A transformação do Botafogo em Sociedade Anônima do Futebol (SAF) representa um marco no futebol brasileiro, marcando uma ruptura com décadas de instabilidade administrativa e decisões de curto prazo. Mais do que uma mudança jurídica, a adoção do modelo trouxe governança corporativa, sustentabilidade financeira e planejamento estratégico, redefinindo a forma como o clube opera. Antes da SAF, o Botafogo enfrentava problemas como estrutura associativa fragilizada, passivos trabalhistas elevados e falta de previsibilidade orçamentária, o que limitava investimentos em infraestrutura e categorias de base. A nova gestão trouxe clareza de papéis, metas de desempenho e compliance, reduzindo decisões populistas e priorizando critérios objetivos na contratação de atletas e profissionais.
A sustentabilidade financeira foi outro pilar fundamental. A SAF permitiu ao clube reorganizar seu passivo e estabelecer políticas de controle de gastos, evitando o erro histórico de estruturar a folha salarial com base em receitas incertas. A previsibilidade orçamentária tornou-se um ativo estratégico, permitindo planejamento plurianual e redução da dependência de receitas extraordinárias. Além disso, a credibilidade no mercado melhorou, facilitando negociações com fornecedores e instituições financeiras. A integração entre estratégia esportiva e planejamento financeiro também foi um diferencial, com investimentos em jogadores com potencial de revenda e valorização de ativos.
As categorias de base ganharam novo destaque, sendo tratadas como área estratégica de geração de valor. A base não é mais vista apenas como fonte ocasional de talentos, mas como um portfólio de ativos, com investimentos em estrutura e formação. A SAF também alterou o posicionamento do Botafogo no ecossistema do futebol, comunicando-se de forma mais profissional e atraindo parcerias comerciais. Apesar dos avanços, o modelo não é isento de riscos, como a concentração de poder decisório e a pressão por retorno imediato. O desafio é manter o equilíbrio entre competitividade e responsabilidade, evitando atalhos que comprometam o projeto no longo prazo.

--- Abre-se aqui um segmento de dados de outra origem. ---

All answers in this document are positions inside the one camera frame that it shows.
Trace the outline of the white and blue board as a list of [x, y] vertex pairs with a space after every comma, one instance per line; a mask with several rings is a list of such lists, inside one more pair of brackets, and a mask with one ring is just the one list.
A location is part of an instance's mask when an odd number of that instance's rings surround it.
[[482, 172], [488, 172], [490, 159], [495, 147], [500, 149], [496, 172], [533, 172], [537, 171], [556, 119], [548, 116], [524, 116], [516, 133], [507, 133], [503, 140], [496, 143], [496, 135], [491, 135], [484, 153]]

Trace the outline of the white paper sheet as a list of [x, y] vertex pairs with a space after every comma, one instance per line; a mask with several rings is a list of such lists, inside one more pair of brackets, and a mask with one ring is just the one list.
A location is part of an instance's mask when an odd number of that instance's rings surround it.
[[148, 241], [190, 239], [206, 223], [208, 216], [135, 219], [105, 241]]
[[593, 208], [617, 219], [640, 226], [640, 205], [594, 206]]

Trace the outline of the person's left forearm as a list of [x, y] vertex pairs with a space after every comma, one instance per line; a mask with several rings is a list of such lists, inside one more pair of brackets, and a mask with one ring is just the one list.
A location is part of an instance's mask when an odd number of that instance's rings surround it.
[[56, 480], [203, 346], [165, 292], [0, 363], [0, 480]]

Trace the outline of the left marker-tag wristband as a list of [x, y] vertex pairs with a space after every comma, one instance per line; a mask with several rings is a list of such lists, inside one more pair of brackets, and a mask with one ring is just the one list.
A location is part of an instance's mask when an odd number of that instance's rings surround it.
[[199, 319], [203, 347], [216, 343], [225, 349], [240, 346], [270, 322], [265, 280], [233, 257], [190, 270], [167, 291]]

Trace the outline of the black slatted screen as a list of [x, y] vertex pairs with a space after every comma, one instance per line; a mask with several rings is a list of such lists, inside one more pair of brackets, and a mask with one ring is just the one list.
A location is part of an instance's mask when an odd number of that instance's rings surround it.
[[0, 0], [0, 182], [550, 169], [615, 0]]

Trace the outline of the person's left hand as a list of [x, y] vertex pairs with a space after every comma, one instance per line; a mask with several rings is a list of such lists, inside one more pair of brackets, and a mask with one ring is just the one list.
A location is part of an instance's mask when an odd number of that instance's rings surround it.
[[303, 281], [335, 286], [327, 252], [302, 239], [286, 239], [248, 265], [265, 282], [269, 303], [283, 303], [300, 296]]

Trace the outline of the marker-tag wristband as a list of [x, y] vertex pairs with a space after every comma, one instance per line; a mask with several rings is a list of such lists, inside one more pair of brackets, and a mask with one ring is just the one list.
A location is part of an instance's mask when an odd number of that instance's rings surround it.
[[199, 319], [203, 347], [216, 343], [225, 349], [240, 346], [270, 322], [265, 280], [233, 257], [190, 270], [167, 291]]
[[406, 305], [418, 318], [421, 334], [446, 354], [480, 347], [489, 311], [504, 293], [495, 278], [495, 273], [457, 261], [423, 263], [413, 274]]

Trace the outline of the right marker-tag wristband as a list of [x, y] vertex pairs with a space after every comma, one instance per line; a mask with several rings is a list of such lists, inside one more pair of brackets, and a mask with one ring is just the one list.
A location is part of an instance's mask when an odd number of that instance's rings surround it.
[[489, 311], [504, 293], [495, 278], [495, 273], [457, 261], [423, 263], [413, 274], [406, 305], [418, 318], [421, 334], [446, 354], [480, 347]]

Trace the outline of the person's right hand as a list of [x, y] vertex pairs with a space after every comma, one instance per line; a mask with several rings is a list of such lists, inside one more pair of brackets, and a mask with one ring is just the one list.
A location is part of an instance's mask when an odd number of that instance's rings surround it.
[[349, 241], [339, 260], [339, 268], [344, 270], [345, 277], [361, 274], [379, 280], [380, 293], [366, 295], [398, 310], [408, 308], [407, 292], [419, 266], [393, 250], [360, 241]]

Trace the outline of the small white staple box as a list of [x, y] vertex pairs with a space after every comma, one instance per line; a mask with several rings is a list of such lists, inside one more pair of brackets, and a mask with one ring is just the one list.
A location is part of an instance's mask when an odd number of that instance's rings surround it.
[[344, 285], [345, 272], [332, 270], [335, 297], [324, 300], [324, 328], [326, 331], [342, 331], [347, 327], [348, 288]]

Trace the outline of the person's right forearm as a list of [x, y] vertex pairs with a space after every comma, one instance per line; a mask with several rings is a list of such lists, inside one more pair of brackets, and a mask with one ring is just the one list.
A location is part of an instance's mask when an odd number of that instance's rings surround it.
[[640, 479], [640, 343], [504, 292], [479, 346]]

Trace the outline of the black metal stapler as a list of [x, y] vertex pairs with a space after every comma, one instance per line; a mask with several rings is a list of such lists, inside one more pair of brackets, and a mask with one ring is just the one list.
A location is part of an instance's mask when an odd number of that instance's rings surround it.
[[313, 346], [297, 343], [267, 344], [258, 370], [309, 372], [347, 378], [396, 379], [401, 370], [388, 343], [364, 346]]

O impacto mais relevante da SAF no Botafogo está na mudança de mentalidade, operando com visão de médio e longo prazo. Infraestrutura, marca, formação e competitividade passam a ser tratados como partes de um mesmo sistema. Se mantiver disciplina estratégica, o clube tem condições de se consolidar como um projeto financeiramente equilibrado e esportivamente competitivo, capaz de disputar títulos sem comprometer sua estabilidade. O caso Botafogo oferece um laboratório valioso sobre como o modelo SAF pode transformar um clube tradicional quando aplicado com coerência e visão estratégica.